● WHAT TO PRODUCE: Go to the line below that has "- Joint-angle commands", print it and each line after it exactly, and stop after the line that has "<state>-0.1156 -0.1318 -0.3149"; leave out pictures.

● DATASET EXTRACT:
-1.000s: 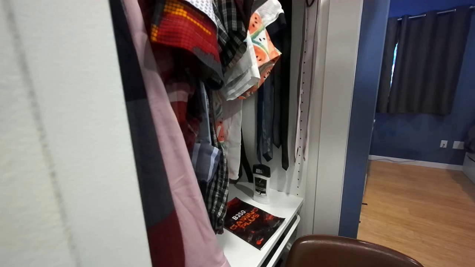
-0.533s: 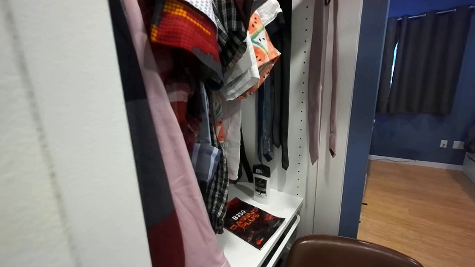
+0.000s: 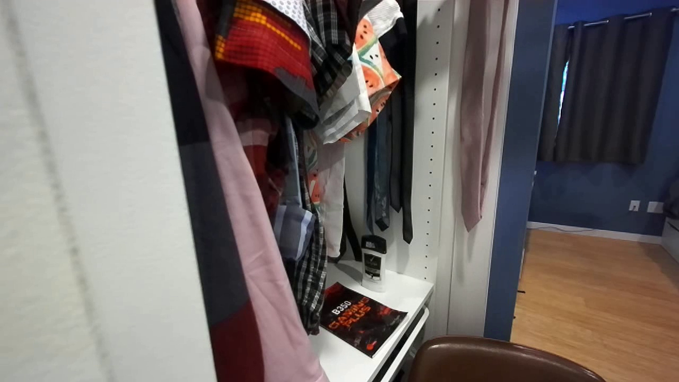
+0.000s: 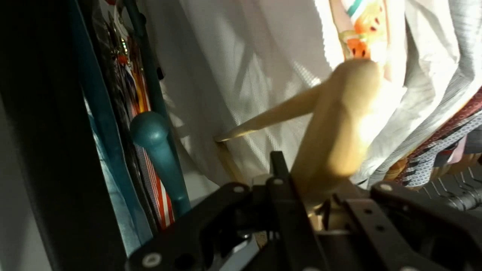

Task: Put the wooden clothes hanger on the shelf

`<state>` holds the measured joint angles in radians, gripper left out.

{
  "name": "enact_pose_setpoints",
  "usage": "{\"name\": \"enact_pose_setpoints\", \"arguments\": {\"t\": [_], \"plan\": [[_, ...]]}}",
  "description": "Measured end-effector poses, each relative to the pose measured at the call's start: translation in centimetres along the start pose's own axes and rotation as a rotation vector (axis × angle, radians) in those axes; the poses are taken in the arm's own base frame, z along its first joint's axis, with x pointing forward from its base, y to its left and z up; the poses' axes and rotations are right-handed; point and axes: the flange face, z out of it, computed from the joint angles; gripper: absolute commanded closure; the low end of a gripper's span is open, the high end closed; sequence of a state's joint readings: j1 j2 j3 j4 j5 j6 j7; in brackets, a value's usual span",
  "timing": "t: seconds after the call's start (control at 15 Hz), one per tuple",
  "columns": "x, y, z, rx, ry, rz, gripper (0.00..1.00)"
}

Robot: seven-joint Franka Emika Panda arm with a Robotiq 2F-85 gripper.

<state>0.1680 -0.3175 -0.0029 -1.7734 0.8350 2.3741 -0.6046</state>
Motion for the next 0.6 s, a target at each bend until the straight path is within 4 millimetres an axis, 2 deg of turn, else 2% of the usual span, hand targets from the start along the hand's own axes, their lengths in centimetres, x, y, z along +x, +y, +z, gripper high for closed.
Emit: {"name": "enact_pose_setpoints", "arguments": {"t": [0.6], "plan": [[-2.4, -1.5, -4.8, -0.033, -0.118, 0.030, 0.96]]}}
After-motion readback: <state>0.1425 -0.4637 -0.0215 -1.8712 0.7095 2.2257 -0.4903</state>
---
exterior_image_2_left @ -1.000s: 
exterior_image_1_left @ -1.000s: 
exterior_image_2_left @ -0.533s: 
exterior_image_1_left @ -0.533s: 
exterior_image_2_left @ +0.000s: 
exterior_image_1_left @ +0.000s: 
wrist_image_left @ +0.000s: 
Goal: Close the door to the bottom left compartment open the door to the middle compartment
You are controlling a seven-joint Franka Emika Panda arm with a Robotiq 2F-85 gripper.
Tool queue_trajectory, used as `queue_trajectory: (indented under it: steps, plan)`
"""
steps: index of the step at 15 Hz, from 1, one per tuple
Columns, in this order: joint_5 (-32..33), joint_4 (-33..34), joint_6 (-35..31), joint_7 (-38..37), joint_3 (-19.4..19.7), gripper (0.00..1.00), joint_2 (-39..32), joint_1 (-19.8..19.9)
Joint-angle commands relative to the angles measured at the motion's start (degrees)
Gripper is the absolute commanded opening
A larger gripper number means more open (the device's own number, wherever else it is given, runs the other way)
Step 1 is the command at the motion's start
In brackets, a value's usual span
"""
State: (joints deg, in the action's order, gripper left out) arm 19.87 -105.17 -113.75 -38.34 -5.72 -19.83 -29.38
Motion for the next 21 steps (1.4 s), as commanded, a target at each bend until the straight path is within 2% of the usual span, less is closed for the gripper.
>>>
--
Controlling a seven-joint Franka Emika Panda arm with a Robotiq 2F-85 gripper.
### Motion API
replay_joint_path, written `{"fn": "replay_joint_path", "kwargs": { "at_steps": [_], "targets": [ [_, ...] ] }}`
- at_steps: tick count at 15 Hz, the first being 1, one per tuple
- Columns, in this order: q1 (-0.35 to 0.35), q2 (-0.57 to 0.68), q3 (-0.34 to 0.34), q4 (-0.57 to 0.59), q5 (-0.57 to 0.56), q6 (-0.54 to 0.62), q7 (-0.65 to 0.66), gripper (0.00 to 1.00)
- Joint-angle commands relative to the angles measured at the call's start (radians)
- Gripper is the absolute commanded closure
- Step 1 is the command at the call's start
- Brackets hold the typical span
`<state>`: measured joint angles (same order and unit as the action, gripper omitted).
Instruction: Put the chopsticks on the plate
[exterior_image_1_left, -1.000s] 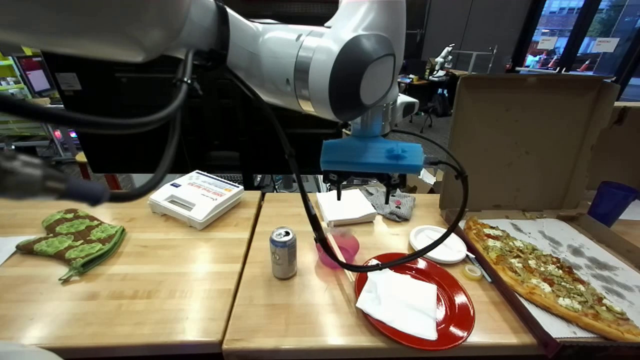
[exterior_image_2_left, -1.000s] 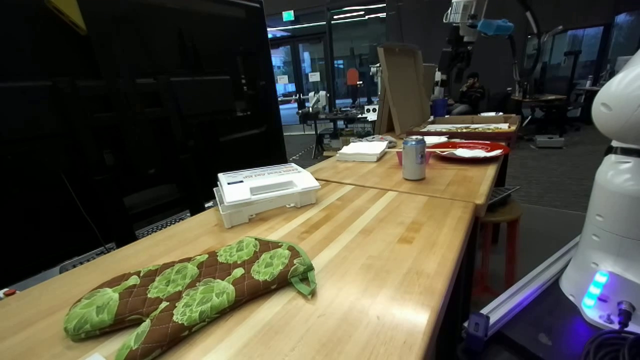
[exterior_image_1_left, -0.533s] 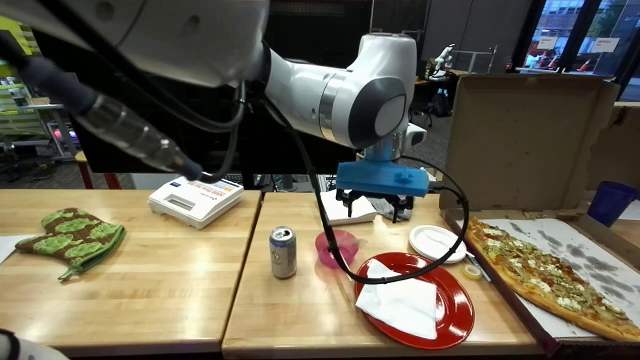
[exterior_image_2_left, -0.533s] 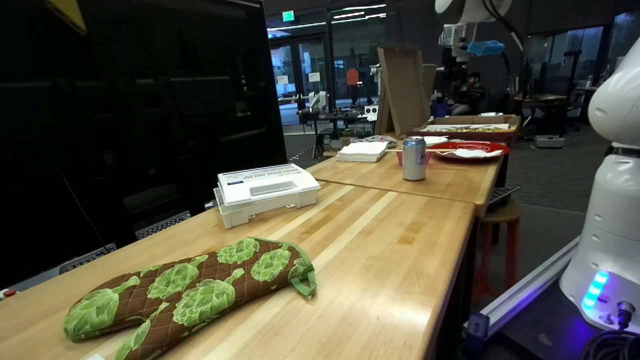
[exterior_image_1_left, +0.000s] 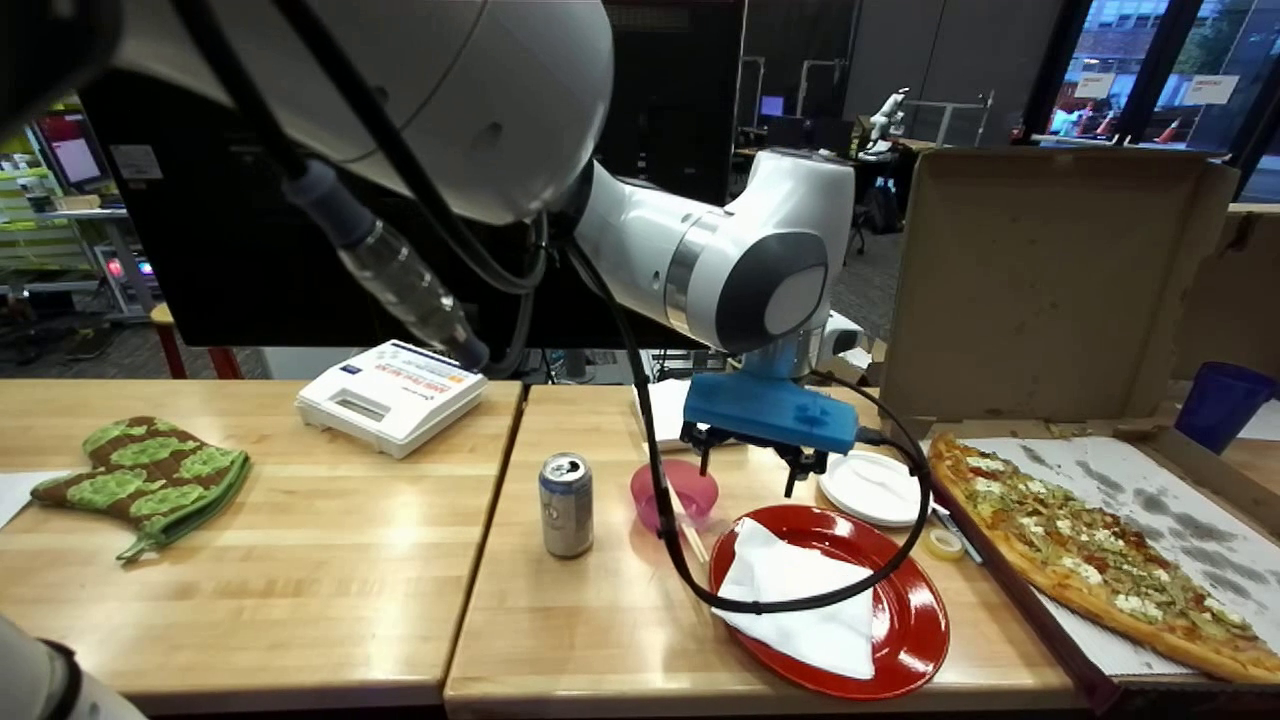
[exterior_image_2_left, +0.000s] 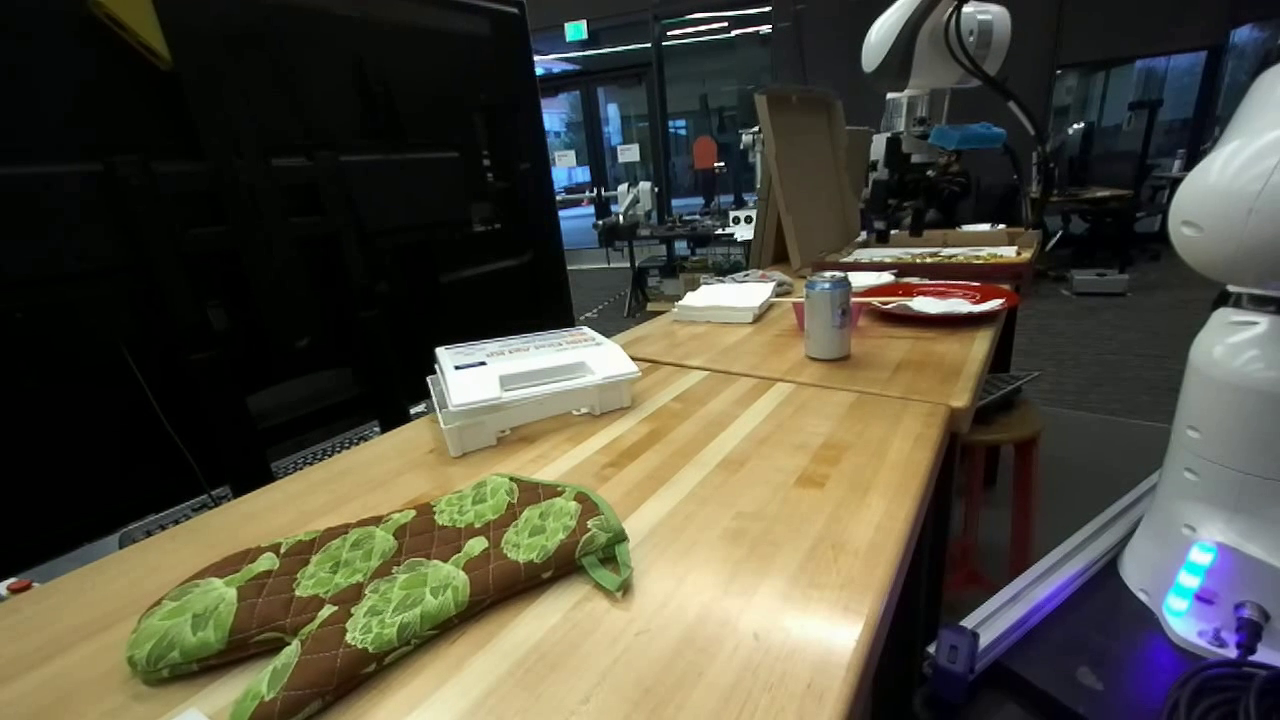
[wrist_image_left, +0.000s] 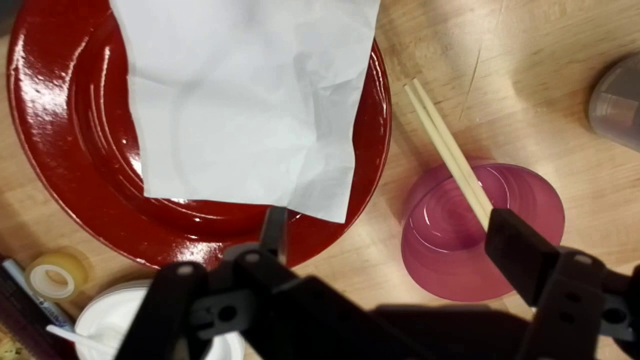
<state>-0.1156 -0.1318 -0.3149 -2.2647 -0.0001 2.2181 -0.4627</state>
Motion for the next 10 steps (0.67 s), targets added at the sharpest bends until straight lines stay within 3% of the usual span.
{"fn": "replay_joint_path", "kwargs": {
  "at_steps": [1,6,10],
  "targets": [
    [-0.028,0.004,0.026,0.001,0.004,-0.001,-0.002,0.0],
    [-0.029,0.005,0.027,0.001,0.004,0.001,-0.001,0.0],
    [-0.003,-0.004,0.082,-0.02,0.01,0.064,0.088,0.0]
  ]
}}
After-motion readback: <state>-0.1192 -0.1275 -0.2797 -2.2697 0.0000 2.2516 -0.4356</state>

● RESPONSE TO THE TASK:
- Joint-angle commands relative to the angles measured at the call's start (radians)
- Gripper is the absolute commanded closure
- Step 1 is the command at the call's start
- Brackets hold the typical span
`<state>`: measured joint angles (same order and unit as the action, gripper omitted).
Instruction: Put the chopsticks on the plate
[exterior_image_1_left, -1.000s] 
[exterior_image_2_left, -1.000s] 
[exterior_image_1_left, -0.533s] 
[exterior_image_2_left, -0.533s] 
[exterior_image_1_left, +0.000s] 
[exterior_image_2_left, +0.000s] 
[wrist_image_left, +0.000s] 
<state>-0.1156 -0.1318 -0.3149 -2.2647 -0.0001 2.2181 -0.4627</state>

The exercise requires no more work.